FOXBOROUGH, Mass. (AP) — New England quarterback Drake Maye’s day at rookie minicamp wasn’t done, not by a long shot.

The No. 3 overall pick in the NFL draft was just getting started after wrapping up practice on Saturday. After all, Patriots coach Jerod Mayo said Maye had been at the team facility “all night” on Friday.

“We’ll be here till 7, 8, 9 o’clock. Go in for a lift, then we have some meetings,” Maye said after practice behind Gillette Stadium. “The best thing about minicamp is being around the guys for the first time. We’re at the hotel together. We’re right across the hallway from each other, so we’ll watch the film and look at the scripts for the next day together.

“We’ve got nothing else to do up here. Why not focus on football?”

The laser focus already has rubbed off on fellow rookies, including wide receiver Ja’Lynn Polk, who was drafted one round after Maye.

“Guy can sling it. Very confident and vocal. He’s a leader,” Polk said. “He’s setting the tone in practice, trying to get guys moving around and operating at a high level. This is new to all of us. We’re still learning and trying to get to know each other so everybody can get on the same page.”

At one point Saturday, Maye was under center with Polk lined up to his left and two more rookie receivers — one drafted (Javon Baker) and one undrafted (David Wallis) — lined up to his right. There wasn’t live contact or a pass rush to anticipate. But for Maye, it’s about soaking up as much knowledge as possible.
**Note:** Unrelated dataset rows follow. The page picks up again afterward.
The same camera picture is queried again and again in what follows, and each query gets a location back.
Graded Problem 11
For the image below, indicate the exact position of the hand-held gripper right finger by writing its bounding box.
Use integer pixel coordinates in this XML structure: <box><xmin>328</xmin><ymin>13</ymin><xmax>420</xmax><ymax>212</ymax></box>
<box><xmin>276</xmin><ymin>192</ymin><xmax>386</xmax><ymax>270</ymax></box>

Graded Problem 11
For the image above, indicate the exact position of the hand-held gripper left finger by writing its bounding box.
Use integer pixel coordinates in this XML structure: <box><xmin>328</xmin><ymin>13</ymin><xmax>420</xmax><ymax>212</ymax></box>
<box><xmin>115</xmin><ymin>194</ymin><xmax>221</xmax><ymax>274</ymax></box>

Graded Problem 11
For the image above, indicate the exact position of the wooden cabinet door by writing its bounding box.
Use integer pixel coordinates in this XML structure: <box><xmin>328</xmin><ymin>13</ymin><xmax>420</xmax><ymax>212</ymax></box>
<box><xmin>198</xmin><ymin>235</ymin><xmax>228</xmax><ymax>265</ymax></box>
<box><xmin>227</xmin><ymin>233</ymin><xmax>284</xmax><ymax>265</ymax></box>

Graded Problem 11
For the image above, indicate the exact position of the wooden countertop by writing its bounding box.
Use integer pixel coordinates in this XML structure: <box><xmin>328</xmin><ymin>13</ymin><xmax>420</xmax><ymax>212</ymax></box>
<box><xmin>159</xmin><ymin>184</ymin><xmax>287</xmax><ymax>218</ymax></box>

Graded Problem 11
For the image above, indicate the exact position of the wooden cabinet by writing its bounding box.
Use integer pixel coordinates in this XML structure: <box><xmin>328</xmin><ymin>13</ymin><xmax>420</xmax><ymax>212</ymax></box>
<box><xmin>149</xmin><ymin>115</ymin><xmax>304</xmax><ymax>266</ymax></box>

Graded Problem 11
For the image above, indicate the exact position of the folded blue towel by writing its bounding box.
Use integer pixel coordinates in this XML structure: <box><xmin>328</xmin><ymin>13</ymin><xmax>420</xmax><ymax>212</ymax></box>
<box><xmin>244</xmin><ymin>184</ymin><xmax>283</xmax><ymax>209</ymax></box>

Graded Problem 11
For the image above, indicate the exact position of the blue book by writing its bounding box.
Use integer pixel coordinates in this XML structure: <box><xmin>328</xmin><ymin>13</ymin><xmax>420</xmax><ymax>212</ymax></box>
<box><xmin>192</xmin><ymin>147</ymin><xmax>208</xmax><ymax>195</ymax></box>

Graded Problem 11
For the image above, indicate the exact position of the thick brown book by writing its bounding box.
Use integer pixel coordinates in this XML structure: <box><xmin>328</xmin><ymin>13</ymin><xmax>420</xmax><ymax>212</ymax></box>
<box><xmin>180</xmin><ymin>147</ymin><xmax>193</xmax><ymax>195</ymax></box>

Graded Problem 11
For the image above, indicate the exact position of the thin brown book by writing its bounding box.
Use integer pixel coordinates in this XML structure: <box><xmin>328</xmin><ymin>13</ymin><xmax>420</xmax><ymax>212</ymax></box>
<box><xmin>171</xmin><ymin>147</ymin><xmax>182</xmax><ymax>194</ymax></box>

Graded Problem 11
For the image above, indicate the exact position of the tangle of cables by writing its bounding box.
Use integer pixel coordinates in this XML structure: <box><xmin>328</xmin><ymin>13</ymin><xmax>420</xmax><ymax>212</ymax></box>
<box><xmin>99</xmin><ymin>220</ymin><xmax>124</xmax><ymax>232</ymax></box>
At times during practice, Maye talked with Patriots offensive coordinator Alex Van Pelt. He also chatted with quarterbacks coach T.C. McCartney and offensive assistant coach Ben McAdoo, who has been around his share of top-flight quarterbacks — namely Eli Manning with the New York Giants and Aaron Rodgers with the Green Bay Packers.
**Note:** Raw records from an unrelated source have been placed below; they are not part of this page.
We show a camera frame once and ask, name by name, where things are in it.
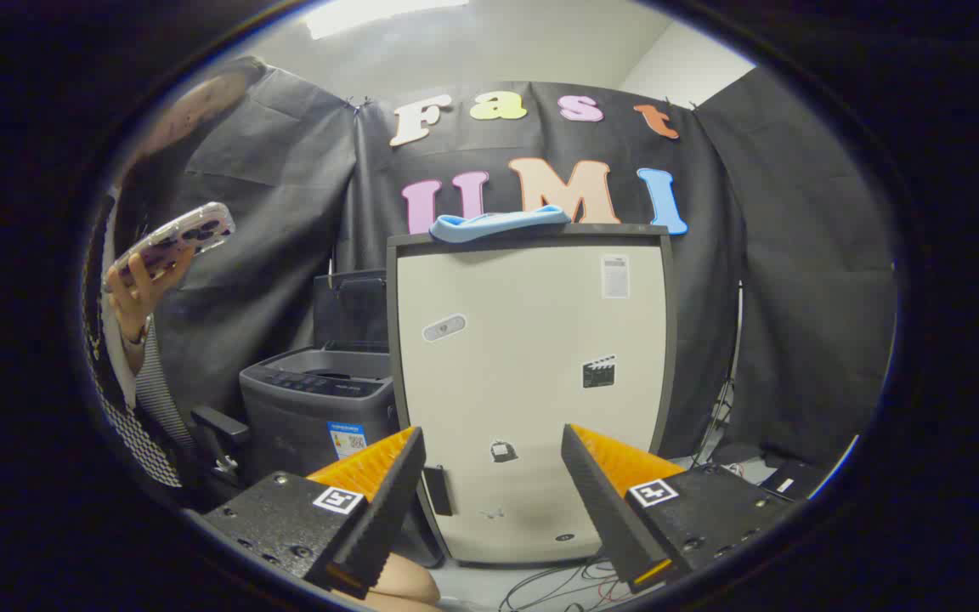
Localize light blue shirt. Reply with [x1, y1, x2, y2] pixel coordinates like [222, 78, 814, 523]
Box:
[430, 205, 573, 245]

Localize beige cabinet with dark frame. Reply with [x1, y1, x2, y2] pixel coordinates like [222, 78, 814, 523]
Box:
[386, 223, 677, 569]

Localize black backdrop cloth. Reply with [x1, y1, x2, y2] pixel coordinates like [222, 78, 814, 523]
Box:
[116, 58, 898, 473]

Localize clear-cased smartphone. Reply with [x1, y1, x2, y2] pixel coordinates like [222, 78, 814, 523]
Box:
[107, 201, 236, 290]

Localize black box device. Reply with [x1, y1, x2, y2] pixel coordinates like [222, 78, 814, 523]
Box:
[757, 459, 849, 504]

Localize black office chair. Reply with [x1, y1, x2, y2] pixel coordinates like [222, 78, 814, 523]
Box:
[188, 406, 252, 511]

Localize metal backdrop stand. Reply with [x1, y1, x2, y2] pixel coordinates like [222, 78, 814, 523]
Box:
[693, 280, 748, 467]

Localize grey washing machine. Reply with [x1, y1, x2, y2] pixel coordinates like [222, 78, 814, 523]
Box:
[239, 344, 444, 569]

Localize floor cables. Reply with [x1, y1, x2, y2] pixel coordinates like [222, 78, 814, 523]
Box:
[498, 557, 637, 612]

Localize dark washing machine lid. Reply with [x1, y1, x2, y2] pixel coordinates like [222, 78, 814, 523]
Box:
[313, 270, 390, 351]

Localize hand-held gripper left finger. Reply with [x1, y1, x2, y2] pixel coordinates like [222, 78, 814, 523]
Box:
[199, 427, 427, 600]

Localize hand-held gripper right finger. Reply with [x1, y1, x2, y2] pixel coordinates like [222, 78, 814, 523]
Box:
[561, 423, 798, 594]

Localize person's knee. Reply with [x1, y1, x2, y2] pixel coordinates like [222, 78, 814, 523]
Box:
[352, 552, 442, 609]

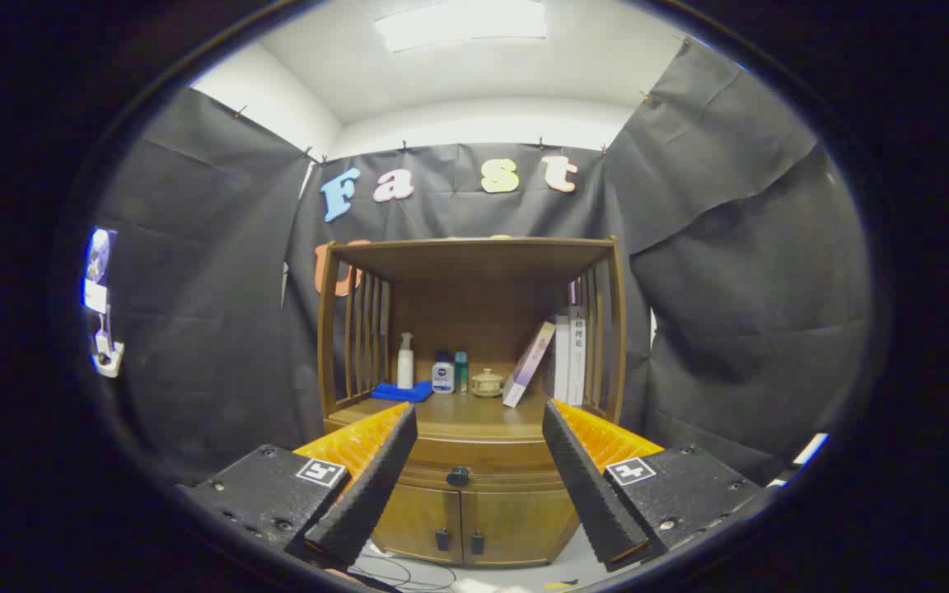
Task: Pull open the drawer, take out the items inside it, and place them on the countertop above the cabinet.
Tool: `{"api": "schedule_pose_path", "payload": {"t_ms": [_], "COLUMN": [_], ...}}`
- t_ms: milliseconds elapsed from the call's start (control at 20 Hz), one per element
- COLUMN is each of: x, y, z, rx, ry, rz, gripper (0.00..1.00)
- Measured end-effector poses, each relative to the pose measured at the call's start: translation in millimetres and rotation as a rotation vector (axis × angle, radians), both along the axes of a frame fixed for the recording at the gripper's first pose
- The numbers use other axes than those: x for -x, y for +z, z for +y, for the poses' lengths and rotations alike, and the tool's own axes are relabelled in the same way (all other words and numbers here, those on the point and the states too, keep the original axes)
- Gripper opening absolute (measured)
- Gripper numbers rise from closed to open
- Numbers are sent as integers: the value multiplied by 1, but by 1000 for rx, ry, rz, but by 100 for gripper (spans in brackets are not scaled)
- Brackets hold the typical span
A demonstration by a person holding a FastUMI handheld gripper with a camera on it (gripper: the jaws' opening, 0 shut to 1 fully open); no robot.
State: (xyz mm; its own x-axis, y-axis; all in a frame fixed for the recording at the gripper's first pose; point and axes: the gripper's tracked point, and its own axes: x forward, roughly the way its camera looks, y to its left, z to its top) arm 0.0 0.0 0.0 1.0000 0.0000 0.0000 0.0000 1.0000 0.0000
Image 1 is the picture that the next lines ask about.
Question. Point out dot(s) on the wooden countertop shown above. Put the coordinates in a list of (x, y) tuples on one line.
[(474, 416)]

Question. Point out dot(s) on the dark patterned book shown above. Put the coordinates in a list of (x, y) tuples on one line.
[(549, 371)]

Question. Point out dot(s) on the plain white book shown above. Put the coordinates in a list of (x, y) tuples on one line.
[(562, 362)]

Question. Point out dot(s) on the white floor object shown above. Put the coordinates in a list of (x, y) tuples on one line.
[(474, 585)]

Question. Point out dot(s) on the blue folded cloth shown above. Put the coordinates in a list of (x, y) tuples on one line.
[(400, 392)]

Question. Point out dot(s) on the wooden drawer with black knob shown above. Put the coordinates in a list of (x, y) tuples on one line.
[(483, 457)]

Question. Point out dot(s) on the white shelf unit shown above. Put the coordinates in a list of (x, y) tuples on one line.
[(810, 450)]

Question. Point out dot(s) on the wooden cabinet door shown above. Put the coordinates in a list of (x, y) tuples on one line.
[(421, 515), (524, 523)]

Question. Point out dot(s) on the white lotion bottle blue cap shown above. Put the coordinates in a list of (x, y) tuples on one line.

“T.C. is talking to us during the meetings. Coach Van Pelt will chime in when he needs to. Coach (McAdoo) is awesome,” Maye said. “All three of them know a lot of football.”

Focusing on fundamentals, namely footwork, is a priority for Maye since arriving in New England.

“I’m trying out two new stances that I’m getting used to. Just getting more reps at it,” Maye said. “Footwork is huge. It’s something that’s not easy.”

The learning curve after playing in college at North Carolina will include becoming familiar with the region’s weather patterns. Practice featured a gusty breeze, a possible preview of coming attractions when November and December roll around.

“He has a lot to work on, but I have no doubt that he will put the time in,” Mayo said.


The Patriots are going with Eliot Wolf to stock their roster after two decades with Bill Belichick in charge.

The team on Saturday named Wolf, 42, the executive vice president of player personnel, giving him the formal title of the job he had mostly been handling since Belichick was fired. Wolf will control the 53-man roster and manage the salary cap.

Owner Robert Kraft said he wanted to observe the relationship between Wolf and coach Mayo before making it formal.

Wolf is the son of Hall of Famer Ron Wolf, the former Packers general manager. Eliot Wolf has worked 20 seasons with Green Bay, Cleveland and the Patriots. He spent the last two seasons as New England’s director of scouting.